Durch die erstmalige separate Vergabe will der Weltverband offenbar die Einnahmen signifikant nach oben schrauben. Fifa-Präsident Gianni Infantino hatte im vergangenen Oktober am Rande der Auslosung in Auckland bereits die angeblich zu niedrigen Gebote kritisiert. Diese seien »100 Mal weniger, manchmal sogar mehr als 100 Mal weniger« als für die Männer-WM 2022 in Katar. »Das ist nicht akzeptabel«, schimpfte der Schweizer.
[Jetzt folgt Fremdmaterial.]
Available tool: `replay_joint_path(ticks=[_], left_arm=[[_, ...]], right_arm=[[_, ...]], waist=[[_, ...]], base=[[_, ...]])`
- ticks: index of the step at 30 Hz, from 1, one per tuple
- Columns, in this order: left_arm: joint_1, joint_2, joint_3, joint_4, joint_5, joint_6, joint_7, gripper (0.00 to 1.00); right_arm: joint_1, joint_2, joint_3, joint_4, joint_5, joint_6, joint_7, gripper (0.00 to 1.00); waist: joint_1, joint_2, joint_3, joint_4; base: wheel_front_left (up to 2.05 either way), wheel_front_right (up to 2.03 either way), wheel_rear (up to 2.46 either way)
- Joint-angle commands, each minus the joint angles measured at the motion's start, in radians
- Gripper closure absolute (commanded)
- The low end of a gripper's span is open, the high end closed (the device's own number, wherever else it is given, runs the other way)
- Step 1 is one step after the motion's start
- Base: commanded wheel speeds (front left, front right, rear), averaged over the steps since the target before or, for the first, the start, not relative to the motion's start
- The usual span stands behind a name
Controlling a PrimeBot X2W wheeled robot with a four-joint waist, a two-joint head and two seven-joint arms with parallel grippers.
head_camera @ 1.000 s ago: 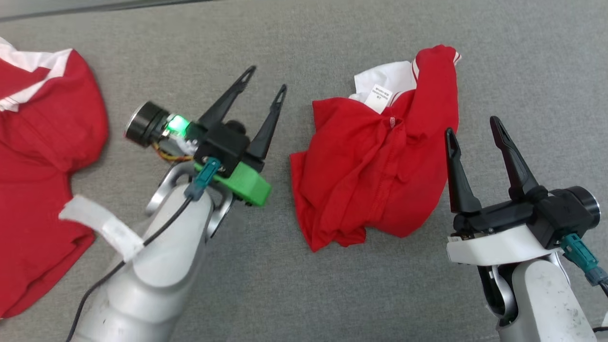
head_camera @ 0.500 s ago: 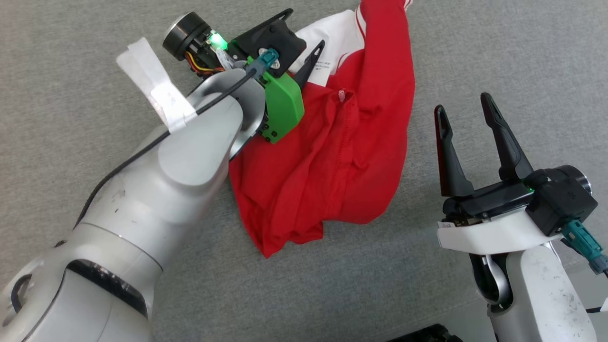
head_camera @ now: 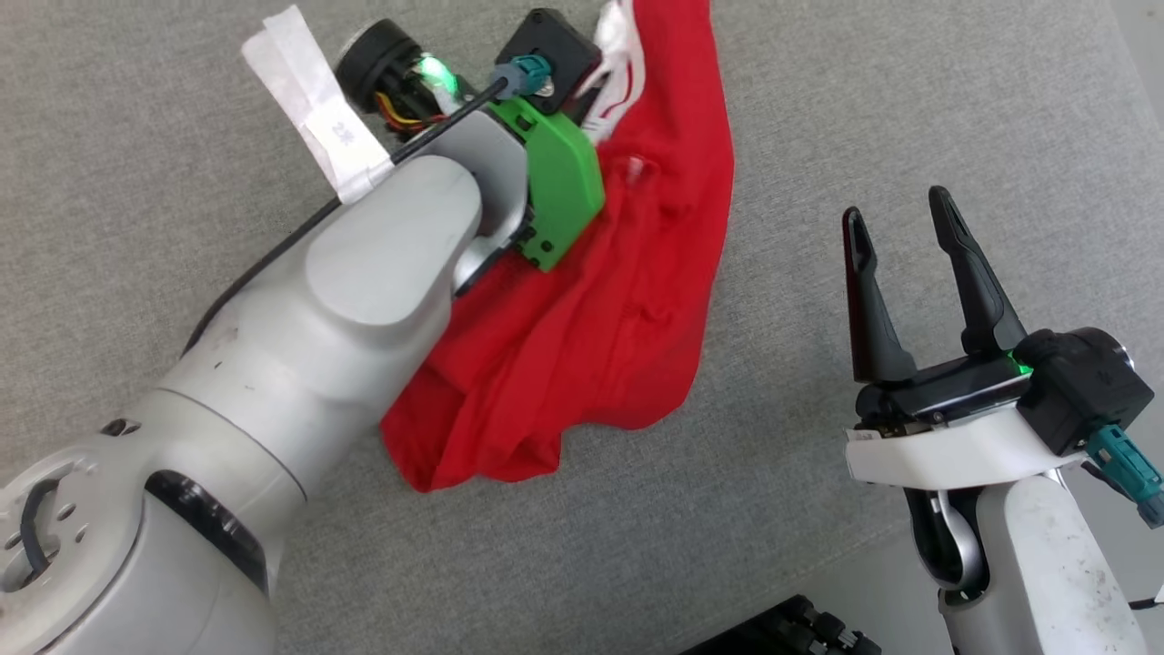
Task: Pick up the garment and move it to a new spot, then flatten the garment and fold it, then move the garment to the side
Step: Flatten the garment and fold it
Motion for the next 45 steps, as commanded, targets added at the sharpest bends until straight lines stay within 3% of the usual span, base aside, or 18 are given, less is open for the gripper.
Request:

Doch was ist ein marktüblicher Preis? Zumal, wenn am anderen Ende der Welt und wegen der weit entfernten Spielorte immense Produktionskosten entstehen und wegen der Zeitverschiebung die Spiele nicht zur Primetime laufen. Die drei Gruppenspiele der DFB-Fußballerinnen gegen Marokko in Melbourne, gegen Kolumbien in Sydney und gegen Südkorea in Brisbane werden zwar Ortszeit um 18.30, 19.30 und 20 Uhr angepfiffen – in Deutschland ist es dann aber 8.30, 9 und 10 Uhr morgens. Eine Rekordquote wie beim EM-Finale England gegen Deutschland aus dem vergangenen Sommer mit 17,9 Millionen Zuschauern in der ARD – mehr Zuspruch als jedes Spiel der Männer-WM in Katar – ist damit völlig utopisch.

Wo die Schmerzgrenze für ARD und ZDF liegt, ist nicht bekannt. Aber es zeichnet sich ab, dass Bezahlsender wie Sky oder Magenta mitbieten, die beide vermehrt in den Fußball der Frauen investieren. Juristisch ist nicht ganz eindeutig geklärt, ob für die Frauen dasselbe gilt wie für die Männer: Der Rundfunkstaatsvertrag schreibt vor, dass bei einer WM die Spiele mit deutscher Beteiligung, das Eröffnungsspiel, die Halbfinalpartien und das Endspiel im frei empfangbaren Fernsehen gezeigt werden müssen. Auch die Fifa kann eigentlich kein Interesse haben, dass eine Frauen-WM in reichweitenstarken Nationen im Nischenprogramm und Pay-TV verschwindet.

Zum ersten Mal hatten ARD und ZDF 2011 in Deutschland alle Spiele einer Frauen-WM live gezeigt. Von der jüngsten Europameisterschaft in England gab es alle Partien entweder im Fernsehen oder im Livestream bei ARD und ZDF. Käme es mit diesen Anstalten zu keiner Einigung, würde das Streben nach mehr Sichtbarkeit einen schweren Rückschlag erleiden. Gerade hat der DFB erreicht, dass Länderspiele möglichst nicht mehr im Nachmittagsprogramm, sondern in den Abendstunden laufen. So wird das nächste Freundschaftsspiel gegen Schweden am 21. Februar live im ZDF um 18.15 Uhr ausgestrahlt. Zudem hat die Sportrechteagentur SportA für ARD und ZDF kürzlich das Recht zur Übertragung von zehn Livespielen aus der Frauen-Bundesliga ab der kommenden Saison erworben. Da würde es noch weniger passen, wenn ausgerechnet im Sommer die Fußballerinnen bei der WM nicht im Ersten und Zweiten zu sehen wären.